With the top four payment aggregators being barred from onboarding new merchants, PhonePe has less competition as of now. Nonetheless, these companies would make a comeback at some point. PhonePe, therefore, may not have much time to establish itself in the business.

“All the four companies are constantly in talks with the regulator. The RBI will have to take some action since it will start impacting all of us," a top official from one of the barred companies said, declining to be identified.

Apart from PhonePe, Infibeam and Billdesk are also trying to grab the share of small and mid-sized merchants for its payment aggregator businesses.

Infibeam (popularly known as CCAvenue), which offers digital payment solutions and enterprise software, has witnessed record growth in the last few quarters. In 2022-23, Infibeam’s topline grew 56% to 2,033 crore on the back of client additions. The BSE-listed entity claims that it is adding over 9,000 merchants on a daily basis and for the first time, crossed the 10 million-mark by June-end. Billdesk, which has a monopoly in the large merchant segment and the government sector, has recently turned its attention towards smaller businesses.

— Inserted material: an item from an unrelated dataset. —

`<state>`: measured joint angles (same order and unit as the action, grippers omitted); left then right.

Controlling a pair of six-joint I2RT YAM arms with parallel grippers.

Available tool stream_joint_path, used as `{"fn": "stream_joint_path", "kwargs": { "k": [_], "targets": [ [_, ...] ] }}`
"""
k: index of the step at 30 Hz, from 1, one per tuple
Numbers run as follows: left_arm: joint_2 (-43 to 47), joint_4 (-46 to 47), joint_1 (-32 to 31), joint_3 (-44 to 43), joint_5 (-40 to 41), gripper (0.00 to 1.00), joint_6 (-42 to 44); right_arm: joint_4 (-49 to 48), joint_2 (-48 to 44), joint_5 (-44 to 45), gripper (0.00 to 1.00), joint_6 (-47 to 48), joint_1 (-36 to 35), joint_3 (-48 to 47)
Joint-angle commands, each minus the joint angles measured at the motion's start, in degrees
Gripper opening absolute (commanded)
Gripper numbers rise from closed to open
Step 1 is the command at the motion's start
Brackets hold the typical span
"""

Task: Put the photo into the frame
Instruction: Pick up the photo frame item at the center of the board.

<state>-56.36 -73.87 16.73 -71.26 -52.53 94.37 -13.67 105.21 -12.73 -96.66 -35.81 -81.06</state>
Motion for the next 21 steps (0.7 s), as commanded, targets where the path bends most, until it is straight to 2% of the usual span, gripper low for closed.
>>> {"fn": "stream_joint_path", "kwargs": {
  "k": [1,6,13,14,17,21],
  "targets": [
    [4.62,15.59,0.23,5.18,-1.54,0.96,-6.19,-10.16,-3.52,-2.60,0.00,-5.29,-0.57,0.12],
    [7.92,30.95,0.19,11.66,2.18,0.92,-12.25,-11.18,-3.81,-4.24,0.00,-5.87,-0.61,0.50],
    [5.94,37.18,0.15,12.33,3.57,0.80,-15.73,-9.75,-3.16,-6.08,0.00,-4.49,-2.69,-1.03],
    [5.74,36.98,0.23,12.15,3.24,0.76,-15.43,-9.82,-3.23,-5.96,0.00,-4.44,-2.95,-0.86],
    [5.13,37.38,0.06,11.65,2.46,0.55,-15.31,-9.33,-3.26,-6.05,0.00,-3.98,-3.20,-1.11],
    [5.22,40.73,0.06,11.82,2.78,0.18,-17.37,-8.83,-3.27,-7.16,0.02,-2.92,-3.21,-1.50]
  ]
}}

However, the co-founder of another top payment aggregator believes that the ban on the top four players has made no difference in the market. “First, the number of good merchants is limited. Second, no matter how many merchants these payment aggregators claim, the base of the transacting merchants is small," he said.

PhonePe surely has the money muscle. But flexing it alone wouldn’t work in the aggregator business. Apart from operational bottlenecks, the regulatory scrutiny could make it tougher for the new players to gain ground, going ahead.